Background information
- Also known as: "King of the Slide Guitar"
- Born: Elmore Brooks January 27, 1918 Richland, Holmes County, Mississippi, U.S.
- Died: May 24, 1963 (aged 45) Chicago, Illinois, U.S.
- Genres: Blues
- Occupations: Musician; singer; songwriter;
- Instruments: Guitar; vocals;
- Years active: 1940s–1963

= Elmore James =

American blues guitarist, singer, songwriter and bandleader (1918–1963)

Elmore James ( Brooks; January 27, 1918 – May 24, 1963) was an American blues guitarist, singer, songwriter, and bandleader. Noted for his use of loud amplification and his stirring voice, James was inducted into the Rock and Roll Hall of Fame in 1992. His slide guitar technique earned him the nickname "King of the Slide Guitar".

== Biography ==
Elmore James was born Elmore Brooks in Richland, Holmes County, Mississippi, the son of 15-year-old Leola Brooks, a field hand. His father was probably Joe Willie "Frost" James, who moved in with Leola, and Elmore took his surname. He began making music at the age of 12, using a simple one-string instrument (diddley bow, or jitterbug) strung on a shack wall. As a teen he performed at dances under the names "Cleanhead" and "Joe Willie James".

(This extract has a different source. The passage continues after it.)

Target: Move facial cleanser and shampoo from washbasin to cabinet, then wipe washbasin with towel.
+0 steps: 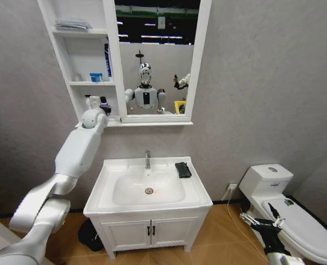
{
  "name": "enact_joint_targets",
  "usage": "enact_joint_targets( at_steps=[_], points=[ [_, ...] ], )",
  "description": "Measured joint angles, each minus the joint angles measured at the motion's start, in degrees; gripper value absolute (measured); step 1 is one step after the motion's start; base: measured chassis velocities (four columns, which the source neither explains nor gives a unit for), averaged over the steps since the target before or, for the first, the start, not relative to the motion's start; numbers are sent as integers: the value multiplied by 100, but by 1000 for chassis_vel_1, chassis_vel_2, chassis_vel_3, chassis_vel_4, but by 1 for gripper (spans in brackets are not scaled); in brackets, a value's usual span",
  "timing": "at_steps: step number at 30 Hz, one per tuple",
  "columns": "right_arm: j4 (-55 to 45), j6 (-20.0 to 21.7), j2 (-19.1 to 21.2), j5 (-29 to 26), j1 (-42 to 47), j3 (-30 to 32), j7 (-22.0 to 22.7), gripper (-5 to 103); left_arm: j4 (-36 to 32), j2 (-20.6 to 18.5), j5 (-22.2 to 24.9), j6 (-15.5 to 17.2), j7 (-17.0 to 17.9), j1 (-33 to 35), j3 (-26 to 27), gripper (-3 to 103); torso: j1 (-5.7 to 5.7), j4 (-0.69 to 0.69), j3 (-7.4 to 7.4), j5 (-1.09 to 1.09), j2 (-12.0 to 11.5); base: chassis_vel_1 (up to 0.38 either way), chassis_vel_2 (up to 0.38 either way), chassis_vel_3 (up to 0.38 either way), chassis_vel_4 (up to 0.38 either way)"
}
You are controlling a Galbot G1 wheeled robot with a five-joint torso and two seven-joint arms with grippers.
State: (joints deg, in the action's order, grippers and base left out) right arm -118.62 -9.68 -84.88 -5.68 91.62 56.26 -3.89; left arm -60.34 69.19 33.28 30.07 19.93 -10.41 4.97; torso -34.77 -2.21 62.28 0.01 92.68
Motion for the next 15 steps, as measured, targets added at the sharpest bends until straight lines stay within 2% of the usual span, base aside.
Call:
enact_joint_targets(
  at_steps=[6, 9, 10, 11, 12, 13, 14, 15],
  points=[
    [-41, 66, -14, 7, -66, -21, -2, 100, 177, 111, -167, -33, -76, -3, 71, 43, 0, 1, 0, -1, 0, 0, 0, 0, 0],
    [-40, 75, -15, 2, -67, -13, -6, 100, 433, 234, -346, -201, -210, -83, 155, 39, 0, 2, 0, -1, 0, 0, 0, 0, 0],
    [-41, 86, -22, 0, -84, -12, -7, 100, 534, 297, -407, -261, -231, -112, 189, 44, 0, 0, 0, 0, 1, 0, 0, 0, 0],
    [-41, 86, -22, 0, -84, -12, -7, 100, 534, 297, -407, -261, -231, -112, 189, 44, 0, 0, 0, 0, 1, 0, 0, 0, 0],
    [-44, 101, -24, -2, -98, -12, -7, 100, 565, 322, -429, -281, -238, -120, 202, 49, 0, 0, 0, -1, 0, 0, 0, 0, 0],
    [-49, 108, -24, -4, -105, -12, -7, 100, 572, 332, -438, -286, -239, -121, 208, 49, 0, 0, 0, 0, 0, 0, 0, 0, 0],
    [-67, 126, -24, -8, -125, -10, -8, 100, 573, 342, -453, -289, -240, -121, 216, 60, 0, 0, 0, 0, 0, 0, 0, 0, 0],
    [-67, 126, -24, -8, -125, -10, -8, 100, 573, 342, -453, -289, -240, -121, 216, 60, 0, 0, 0, 0, 0, 0, 0, 0, 0]
  ],
)
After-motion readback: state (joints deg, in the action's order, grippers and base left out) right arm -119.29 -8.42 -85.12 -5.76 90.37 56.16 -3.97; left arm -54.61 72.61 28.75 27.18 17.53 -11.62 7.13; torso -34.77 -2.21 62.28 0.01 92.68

James was influenced by Robert Johnson, Kokomo Arnold and Tampa Red. He recorded several of Tampa Red's songs. He also inherited from Tampa Red's band two musicians who joined his own backing band, the Broomdusters, "Little" Johnny Jones (piano) and Odie Payne (drums). In the late 1930s, James worked alongside Sonny Boy Williamson II.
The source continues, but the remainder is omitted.